Print all entries word for word.

# Provided records

^^^^^^^^

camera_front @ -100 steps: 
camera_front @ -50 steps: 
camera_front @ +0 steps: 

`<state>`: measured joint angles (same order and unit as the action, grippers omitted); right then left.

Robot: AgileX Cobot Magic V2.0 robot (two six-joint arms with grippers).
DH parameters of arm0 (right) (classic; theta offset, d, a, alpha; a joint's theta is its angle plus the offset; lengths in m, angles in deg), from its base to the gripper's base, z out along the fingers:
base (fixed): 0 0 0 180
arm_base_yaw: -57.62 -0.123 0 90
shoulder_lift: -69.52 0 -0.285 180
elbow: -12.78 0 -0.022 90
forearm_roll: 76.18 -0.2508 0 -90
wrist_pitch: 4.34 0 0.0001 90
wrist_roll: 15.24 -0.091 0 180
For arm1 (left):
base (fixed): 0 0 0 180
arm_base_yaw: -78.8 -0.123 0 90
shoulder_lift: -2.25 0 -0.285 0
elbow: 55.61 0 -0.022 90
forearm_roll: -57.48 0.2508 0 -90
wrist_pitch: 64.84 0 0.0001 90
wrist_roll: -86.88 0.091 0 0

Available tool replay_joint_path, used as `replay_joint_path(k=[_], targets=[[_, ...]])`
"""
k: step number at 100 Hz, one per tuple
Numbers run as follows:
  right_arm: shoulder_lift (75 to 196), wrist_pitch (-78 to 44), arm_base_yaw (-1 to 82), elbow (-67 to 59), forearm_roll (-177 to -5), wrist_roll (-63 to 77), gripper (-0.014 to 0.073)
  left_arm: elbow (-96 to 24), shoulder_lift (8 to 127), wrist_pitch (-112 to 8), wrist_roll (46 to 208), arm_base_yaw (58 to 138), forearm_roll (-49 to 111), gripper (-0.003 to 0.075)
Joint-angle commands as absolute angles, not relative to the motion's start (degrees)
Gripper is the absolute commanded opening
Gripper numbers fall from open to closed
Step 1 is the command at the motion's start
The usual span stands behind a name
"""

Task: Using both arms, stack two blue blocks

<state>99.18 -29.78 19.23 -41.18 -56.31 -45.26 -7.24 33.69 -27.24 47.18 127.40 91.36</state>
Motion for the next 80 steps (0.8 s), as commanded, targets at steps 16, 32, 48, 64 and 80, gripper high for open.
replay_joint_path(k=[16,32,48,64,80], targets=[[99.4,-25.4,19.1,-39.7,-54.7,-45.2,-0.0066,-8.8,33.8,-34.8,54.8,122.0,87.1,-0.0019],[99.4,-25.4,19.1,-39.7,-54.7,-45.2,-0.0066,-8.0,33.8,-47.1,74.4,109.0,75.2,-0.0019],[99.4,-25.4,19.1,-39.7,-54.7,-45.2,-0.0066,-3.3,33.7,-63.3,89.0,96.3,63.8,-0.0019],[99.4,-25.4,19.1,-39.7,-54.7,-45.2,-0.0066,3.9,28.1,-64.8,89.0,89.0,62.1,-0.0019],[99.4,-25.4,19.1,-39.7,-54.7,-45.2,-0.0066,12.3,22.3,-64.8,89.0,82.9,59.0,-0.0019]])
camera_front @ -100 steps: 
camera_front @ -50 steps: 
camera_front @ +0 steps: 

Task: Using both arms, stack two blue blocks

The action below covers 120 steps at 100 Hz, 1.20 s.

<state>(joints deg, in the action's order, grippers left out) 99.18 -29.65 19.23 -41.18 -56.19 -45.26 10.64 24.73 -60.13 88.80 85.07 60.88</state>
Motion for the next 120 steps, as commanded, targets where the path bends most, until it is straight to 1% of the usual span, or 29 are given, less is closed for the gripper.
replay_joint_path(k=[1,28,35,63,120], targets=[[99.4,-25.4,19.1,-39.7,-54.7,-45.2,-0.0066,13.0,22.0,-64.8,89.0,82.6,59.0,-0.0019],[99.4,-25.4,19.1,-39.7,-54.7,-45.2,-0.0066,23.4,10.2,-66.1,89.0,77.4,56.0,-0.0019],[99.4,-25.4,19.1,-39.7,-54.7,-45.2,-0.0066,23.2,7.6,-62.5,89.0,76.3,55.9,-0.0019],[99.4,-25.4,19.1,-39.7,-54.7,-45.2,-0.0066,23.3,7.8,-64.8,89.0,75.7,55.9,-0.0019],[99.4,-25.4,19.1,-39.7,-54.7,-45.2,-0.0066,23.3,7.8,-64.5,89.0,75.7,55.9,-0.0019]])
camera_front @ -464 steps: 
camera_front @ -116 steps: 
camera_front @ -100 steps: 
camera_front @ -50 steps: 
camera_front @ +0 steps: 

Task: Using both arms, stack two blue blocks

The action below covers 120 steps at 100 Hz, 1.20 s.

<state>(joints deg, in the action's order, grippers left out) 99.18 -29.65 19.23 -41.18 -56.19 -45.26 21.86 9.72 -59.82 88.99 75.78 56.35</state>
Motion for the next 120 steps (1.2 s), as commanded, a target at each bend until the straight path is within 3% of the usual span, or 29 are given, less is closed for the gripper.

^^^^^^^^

# Solution for this task
camera_front @ -100 steps: 
camera_front @ -50 steps: 
camera_front @ +0 steps: 

`<state>`: measured joint angles (same order and unit as the action, grippers omitted); right then left.

Robot: AgileX Cobot Magic V2.0 robot (two six-joint arms with grippers).
DH parameters of arm0 (right) (classic; theta offset, d, a, alpha; a joint's theta is its angle plus the offset; lengths in m, angles in deg), from its base to the gripper's base, z out along the fingers:
base (fixed): 0 0 0 180
arm_base_yaw: -57.62 -0.123 0 90
shoulder_lift: -69.52 0 -0.285 180
elbow: -12.78 0 -0.022 90
forearm_roll: 76.18 -0.2508 0 -90
wrist_pitch: 4.34 0 0.0001 90
wrist_roll: 15.24 -0.091 0 180
For arm1 (left):
base (fixed): 0 0 0 180
arm_base_yaw: -78.8 -0.123 0 90
shoulder_lift: -2.25 0 -0.285 0
elbow: 55.61 0 -0.022 90
forearm_roll: -57.48 0.2508 0 -90
wrist_pitch: 64.84 0 0.0001 90
wrist_roll: -86.88 0.091 0 0

Available tool replay_joint_path, used as `replay_joint_path(k=[_], targets=[[_, ...]])`
"""
k: step number at 100 Hz, one per tuple
Numbers run as follows:
  right_arm: shoulder_lift (75 to 196), wrist_pitch (-78 to 44), arm_base_yaw (-1 to 82), elbow (-67 to 59), forearm_roll (-177 to -5), wrist_roll (-63 to 77), gripper (-0.014 to 0.073)
  left_arm: elbow (-96 to 24), shoulder_lift (8 to 127), wrist_pitch (-112 to 8), wrist_roll (46 to 208), arm_base_yaw (58 to 138), forearm_roll (-49 to 111), gripper (-0.003 to 0.075)
Joint-angle commands as absolute angles, not relative to the motion's start (degrees)
Gripper is the absolute commanded opening
Gripper numbers fall from open to closed
Step 1 is the command at the motion's start
The usual span stands behind a name
"""

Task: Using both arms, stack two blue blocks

<state>99.18 -29.78 19.23 -41.18 -56.31 -45.26 -7.24 33.69 -27.24 47.18 127.40 91.36</state>
Motion for the next 80 steps (0.8 s), as commanded, targets at steps 16, 32, 48, 64 and 80, gripper high for open.
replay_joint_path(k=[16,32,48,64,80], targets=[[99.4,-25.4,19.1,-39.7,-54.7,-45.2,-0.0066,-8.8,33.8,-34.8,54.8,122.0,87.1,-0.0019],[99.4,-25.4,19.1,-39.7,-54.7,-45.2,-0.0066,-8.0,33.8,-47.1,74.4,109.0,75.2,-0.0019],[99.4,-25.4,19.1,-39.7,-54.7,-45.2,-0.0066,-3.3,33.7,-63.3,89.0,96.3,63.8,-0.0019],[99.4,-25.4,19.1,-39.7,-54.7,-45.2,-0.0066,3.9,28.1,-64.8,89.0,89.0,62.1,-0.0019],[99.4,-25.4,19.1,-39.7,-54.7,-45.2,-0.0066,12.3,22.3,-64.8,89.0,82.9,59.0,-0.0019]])
camera_front @ -100 steps: 
camera_front @ -50 steps: 
camera_front @ +0 steps: 

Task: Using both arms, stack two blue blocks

The action below covers 120 steps at 100 Hz, 1.20 s.

<state>(joints deg, in the action's order, grippers left out) 99.18 -29.65 19.23 -41.18 -56.19 -45.26 10.64 24.73 -60.13 88.80 85.07 60.88</state>
Motion for the next 120 steps, as commanded, targets where the path bends most, until it is straight to 1% of the usual span, or 29 are given, less is closed for the gripper.
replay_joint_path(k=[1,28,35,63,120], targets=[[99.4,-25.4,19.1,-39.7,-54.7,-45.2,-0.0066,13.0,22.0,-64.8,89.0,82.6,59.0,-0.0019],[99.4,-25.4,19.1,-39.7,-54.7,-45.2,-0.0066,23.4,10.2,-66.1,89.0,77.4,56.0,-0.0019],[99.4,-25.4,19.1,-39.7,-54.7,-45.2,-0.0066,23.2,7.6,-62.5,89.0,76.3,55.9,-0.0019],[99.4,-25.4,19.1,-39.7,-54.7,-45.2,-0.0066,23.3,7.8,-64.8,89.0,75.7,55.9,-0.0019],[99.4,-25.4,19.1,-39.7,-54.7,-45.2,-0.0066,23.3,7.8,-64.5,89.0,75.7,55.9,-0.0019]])
camera_front @ -464 steps: 
camera_front @ -116 steps: 
camera_front @ -100 steps: 
camera_front @ -50 steps: 
camera_front @ +0 steps: 

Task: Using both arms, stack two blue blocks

The action below covers 120 steps at 100 Hz, 1.20 s.

<state>(joints deg, in the action's order, grippers left out) 99.18 -29.65 19.23 -41.18 -56.19 -45.26 21.86 9.72 -59.82 88.99 75.78 56.35</state>
Motion for the next 120 steps (1.2 s), as commanded, a target at each bend until the straight path is within 3% of the usual span, or 29 are given, less is closed for the gripper.

Exercise complete, with nothing further to add.